When τ is short, such as in individual treatment fractions in external beam radiation therapy, the effect of the repair function ω(t) is small, and G tends to one. However, if τ is very long, the rate of repair becomes important in relation to the rate of lesion induction, which is proportional to the absorbed dose rate. The function G then tends to zero and the SF value in Equation (5) becomes completely governed by the linear term $\text{α}{D}_{r_T,\tau }$

The BED is defined as

$$BED=-\frac{\ln (SF)}{\text{α}},$$

(8)

which, following Equation (5), becomes

$$BED=D_{\tau }\left[1+\frac{D_{r_T,\tau }G(\tau )}{\alpha /\beta }\right]$$

(9)

The BED has attracted interest to describe the clinically observed radiation-induced reactions for late responding tissues in radionuclide therapy. For instance, Barone et al. [23] showed that kidney toxicity experienced during peptide receptor radiotherapy could be better explained in terms of BED instead of absorbed dose, and in [24] their dose-response data were compared with those of external beam radiotherapy with a good correspondence obtained. Furthermore, Strigari et al. [25] used BED in analysis of liver toxicity in treatment of liver tumours using ⁹⁰Y-labeled microspheres. These and other evidence for dose-effect correlations in radionuclide therapy were recently reviewed [26].

3. The Scintillation Camera

Although PET systems are being increasingly used for diagnostic investigations, the scintillation camera is still the most commonly used device for measuring in vivo activity distributions in radionuclide therapy. The camera can be used in planar or SPECT mode and consists of a collimator, a scintillation crystal, and a positioning system. All cameras are connected to a computer for further image processing and analysis. There use of PET systems for application in radionuclide therapy imaging has been limited owing to a lack of suitable long-lived radionuclides. However, PET systems have recently been used to image ⁹⁰Y-labeled micro-spheres [27] for the local treatment of metastases and tumours in the liver.

3.1. Principles

The principle behind imaging is that γ photons emitted in radioactive decays reach and interact with the scintillation crystal. The photon energy is thus transferred to electrons that further interact and excite atoms. In the de-excitation process, light with visible wavelengths is released and detected by photomultiplier tubes (PMTs) that act as amplifiers. The signal from these PMTs is used as a measure of the energy imparted by the gamma photons. By using a collimator, which is essentially a lead sheet with many parallel holes, photons with an oblique incidence angle are attenuated while those impinging more or less in a parallel direction are transmitted and interact in the NaI(Tl) crystal.

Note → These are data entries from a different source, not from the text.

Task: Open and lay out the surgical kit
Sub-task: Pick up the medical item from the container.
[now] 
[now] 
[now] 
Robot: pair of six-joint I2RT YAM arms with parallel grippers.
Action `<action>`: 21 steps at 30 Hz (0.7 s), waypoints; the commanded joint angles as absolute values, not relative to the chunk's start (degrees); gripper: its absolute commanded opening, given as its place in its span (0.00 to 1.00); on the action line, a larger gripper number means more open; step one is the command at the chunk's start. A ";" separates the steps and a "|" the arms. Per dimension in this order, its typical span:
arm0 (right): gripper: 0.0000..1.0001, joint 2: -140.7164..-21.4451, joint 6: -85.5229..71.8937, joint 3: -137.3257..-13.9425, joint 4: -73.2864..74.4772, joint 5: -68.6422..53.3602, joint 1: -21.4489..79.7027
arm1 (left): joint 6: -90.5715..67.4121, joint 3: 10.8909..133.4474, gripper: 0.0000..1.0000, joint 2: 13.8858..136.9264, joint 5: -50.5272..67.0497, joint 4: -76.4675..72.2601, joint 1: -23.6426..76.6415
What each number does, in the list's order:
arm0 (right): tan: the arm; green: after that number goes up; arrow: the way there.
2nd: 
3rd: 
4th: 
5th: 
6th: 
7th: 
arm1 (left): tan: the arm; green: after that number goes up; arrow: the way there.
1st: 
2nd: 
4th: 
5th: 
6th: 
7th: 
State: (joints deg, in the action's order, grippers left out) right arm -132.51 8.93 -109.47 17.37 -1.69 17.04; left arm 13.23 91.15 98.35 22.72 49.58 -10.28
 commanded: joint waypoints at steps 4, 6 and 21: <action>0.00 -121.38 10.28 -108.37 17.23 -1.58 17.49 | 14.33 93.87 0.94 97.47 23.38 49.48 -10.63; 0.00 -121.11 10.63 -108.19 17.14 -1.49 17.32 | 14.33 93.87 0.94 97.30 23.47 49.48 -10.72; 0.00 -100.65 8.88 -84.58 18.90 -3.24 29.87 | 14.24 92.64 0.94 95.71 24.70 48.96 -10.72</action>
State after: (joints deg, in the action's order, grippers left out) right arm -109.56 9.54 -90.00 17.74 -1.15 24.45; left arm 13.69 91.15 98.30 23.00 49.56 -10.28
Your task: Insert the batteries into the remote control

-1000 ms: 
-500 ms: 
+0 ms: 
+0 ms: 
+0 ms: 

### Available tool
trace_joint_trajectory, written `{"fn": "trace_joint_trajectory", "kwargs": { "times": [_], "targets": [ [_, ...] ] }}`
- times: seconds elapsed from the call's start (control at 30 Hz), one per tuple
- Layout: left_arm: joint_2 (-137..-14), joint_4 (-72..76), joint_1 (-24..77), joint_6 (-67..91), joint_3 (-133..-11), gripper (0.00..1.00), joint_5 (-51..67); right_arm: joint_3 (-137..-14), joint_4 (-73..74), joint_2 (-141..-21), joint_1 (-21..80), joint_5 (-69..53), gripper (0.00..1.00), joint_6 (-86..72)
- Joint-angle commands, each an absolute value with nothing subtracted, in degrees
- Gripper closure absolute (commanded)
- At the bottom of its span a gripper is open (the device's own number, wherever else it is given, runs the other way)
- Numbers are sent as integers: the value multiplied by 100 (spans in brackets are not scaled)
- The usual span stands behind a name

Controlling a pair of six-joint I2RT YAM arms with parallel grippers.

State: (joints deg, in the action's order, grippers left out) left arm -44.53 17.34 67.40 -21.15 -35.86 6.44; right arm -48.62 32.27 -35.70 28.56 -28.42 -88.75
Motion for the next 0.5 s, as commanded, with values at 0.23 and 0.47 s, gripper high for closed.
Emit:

With the signal from all (or many, depending on vendor) of the PMTs, the centroid coordinates of the signal are determined. These coordinates are then used to successively generate an image of where the photons have interacted. Using a parallel-hole collimator, the image is thus a projection showing where the radioactive decay occurs, i.e., where the radiopharmaceutical is located.

3.2. Calibration

A scintillation camera provides an image of counts or, if normalized to the acquisition time, of the count rate (s⁻¹). Owing to the properties of the parallel-hole collimator, it is possible to convert the count rate to activity (in MBq) by careful calibration. The system sensitivity, ε, (s⁻¹·MBq⁻¹) is an important parameter and needs to be determined for each combination of collimator and energy window. Calibration is performed by acquiring a planar image of a thin layer of a known amount of activity placed in air at a distance from the camera head. When using a parallel-hole collimator, the system sensitivity is independent of the position within the field of view, meaning that a single calibration factor can be used for all positions. For reconstructed SPECT images, the same calibration factor can be used for converting the recorded count rate in voxels to activity, provided that proper scaling with regards to the number of projection angles and the acquisition time per angle has been performed and that attenuation and scatter compensation have been applied. In principle, if the corrections are accurate, the corrected count rate represents the count rate that would have been detected if the source were located in air. Thus, the system sensitivity, as measured in air, can be applied for scaling from the voxel count rate to activity. However, the independence of distance for a parallel-hole collimator is only valid for the totally registered counts. The count distribution is blurred owing to the limited spatial resolution of the imaging system. Thus, the position of the counts is affected, which has the most severe effect on the measurement of small objects.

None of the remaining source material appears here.